DRINKS

MENORCAN GIN

gin de Menorca

The bean-shaped island of Menorca is small—just 27 miles/43 km long and between 6 and 12 miles/10 and 20 km wide—and strikingly rural. Mahón (called Maó in Menorquí, the distinct Catalan dialect spoken here), the island’s largest city, has a population of just 30,000 (out of an island total of 90,000). It sits at the head of a lengthy, finger-thin inlet dotted with tiny islands and sheltered by hills. Some claim it is the finest port in the entire Mediterranean. The English surely thought so.

Britain gained control of Menorca in 1708 during the War of Spanish Succession, and then negotiated to keep it through the Treaty of Utrecht after the war ended. They moved the island’s capital from ancient Ciutadella to Mahón, and used it as their main Mediterranean seaport for most of the eighteenth century. Their clearest fingerprints today are seen in the Georgian-style architecture, with its obvious references to the classicism of Palladio, and distinctive ruddy red walls that deepen in late summer afternoons to almost scarlet.

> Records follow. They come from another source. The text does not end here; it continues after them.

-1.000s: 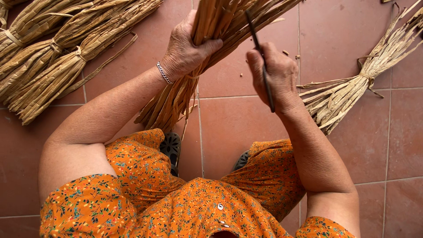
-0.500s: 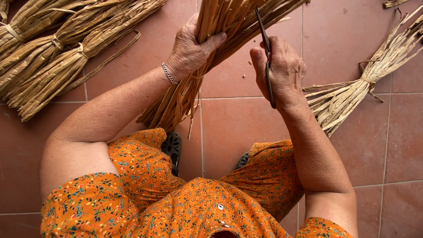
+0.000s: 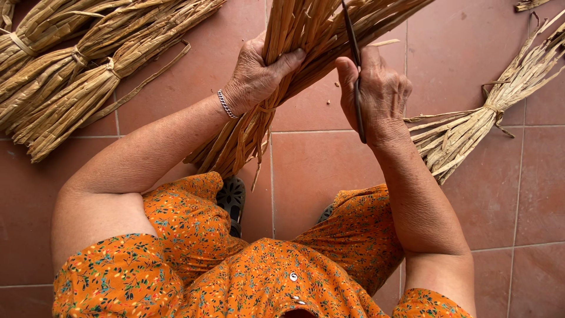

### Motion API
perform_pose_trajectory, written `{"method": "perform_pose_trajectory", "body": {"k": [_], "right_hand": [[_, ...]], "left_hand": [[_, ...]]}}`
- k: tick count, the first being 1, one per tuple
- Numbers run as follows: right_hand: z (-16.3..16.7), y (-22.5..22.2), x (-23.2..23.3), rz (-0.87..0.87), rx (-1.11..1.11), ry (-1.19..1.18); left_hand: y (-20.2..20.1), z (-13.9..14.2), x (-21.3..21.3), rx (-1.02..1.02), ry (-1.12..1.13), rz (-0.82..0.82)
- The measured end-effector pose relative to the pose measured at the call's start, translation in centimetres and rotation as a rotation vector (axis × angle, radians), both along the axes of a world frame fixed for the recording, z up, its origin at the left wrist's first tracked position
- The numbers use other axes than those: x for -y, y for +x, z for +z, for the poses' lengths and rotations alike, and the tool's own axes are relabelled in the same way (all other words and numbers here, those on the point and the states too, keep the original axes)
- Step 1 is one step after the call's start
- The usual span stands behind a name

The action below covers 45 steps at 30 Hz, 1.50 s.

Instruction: The person sits on a tiled floor and uses shears to trim the ends of dried plant bundles. They hold each bundle in one hand and cut the protruding ends with the other, then place the trimmed bundle aside.

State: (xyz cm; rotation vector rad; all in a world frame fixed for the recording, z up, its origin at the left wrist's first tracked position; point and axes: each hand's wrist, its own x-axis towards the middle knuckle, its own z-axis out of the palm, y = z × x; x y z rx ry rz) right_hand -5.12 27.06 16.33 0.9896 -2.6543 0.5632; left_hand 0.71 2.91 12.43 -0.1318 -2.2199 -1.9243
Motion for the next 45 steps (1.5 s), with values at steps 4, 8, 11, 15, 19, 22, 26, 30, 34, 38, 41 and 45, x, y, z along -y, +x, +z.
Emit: {"method": "perform_pose_trajectory", "body": {"k": [4,8,11,15,19,22,26,30,34,38,41,45], "right_hand": [[0.1,-0.2,0.1,-0.068,0.159,0.061],[0.6,0.2,0.1,-0.036,0.227,-0.036],[1.3,0.6,0.2,0.06,0.215,-0.152],[1.8,0.9,0.5,0.043,0.24,-0.091],[1.7,1.0,0.5,0.01,0.027,0.009],[1.2,0.8,0.2,0.003,-0.075,0.065],[0.1,0.5,-0.2,0.002,0.036,0.028],[-1.0,0.0,-0.5,0.007,0.072,-0.019],[-0.9,-0.2,-0.9,0.023,0.093,-0.101],[-0.2,0.6,-0.8,0.085,0.032,-0.171],[0.3,0.8,-0.5,0.031,-0.028,-0.069],[0.9,0.6,-0.2,0.013,-0.141,-0.001]], "left_hand": [[-0.2,-0.6,0.5,0.048,0.067,-0.015],[-0.4,-0.7,0.9,0.081,0.066,0.018],[-0.2,-0.5,1.0,0.019,0.075,0.027],[0.2,0.0,0.8,-0.006,0.02,0.042],[0.6,0.4,0.4,-0.065,0.057,0.003],[0.9,0.5,0.0,-0.035,0.017,0.001],[1.1,0.3,0.0,-0.04,0.056,0.001],[0.8,0.0,0.3,0.007,0.137,-0.006],[0.7,0.0,0.7,0.097,0.143,0.02],[0.9,0.2,0.6,0.067,0.173,0.003],[0.9,0.3,0.4,0.086,0.2,-0.008],[0.8,0.2,0.4,0.122,0.186,-0.013]]}}
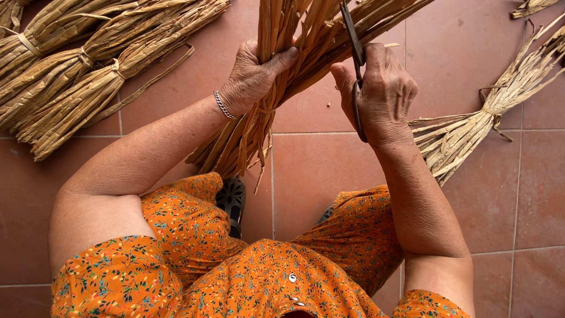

Their tastiest legacy, though, is ginebra, a locally made gin that is aromatic, woodsy, and distinctly herbal. Menorcans began distilling gin to supply the British flotilla, and kept on doing so after the flotilla pulled out two hundred years later. Made with wine alcohol (most gins are distilled from grain or malt) and flavored with juniper berries (from the Pyrenees mountains) and wild aromatic herbs local to the island, gin remains an important part of Menorca’s gastronomic DNA.

The main manufacturer today is the Pons family, which has been bottling and selling gin under the Xoriguer label for the last century. The factory is located at the end of the city’s magnificent port, just across from where ferries from Barcelona, Valencia, and Palma de Mallorca arrive. Still made in wood-fired stills and stored in vast oak barrels, the gin is bottled in distinctive green glass bottles. The label carries an image of the family’s eighteenth-century windmill, which gives its name to the brand.

Locals drink gin de Menorca with a slice of lemon—then it’s called a pellofa—or with lemon juice and lemon soda. This is the festive pomada (see page 315), a key ingredient to any Menorcan fiesta.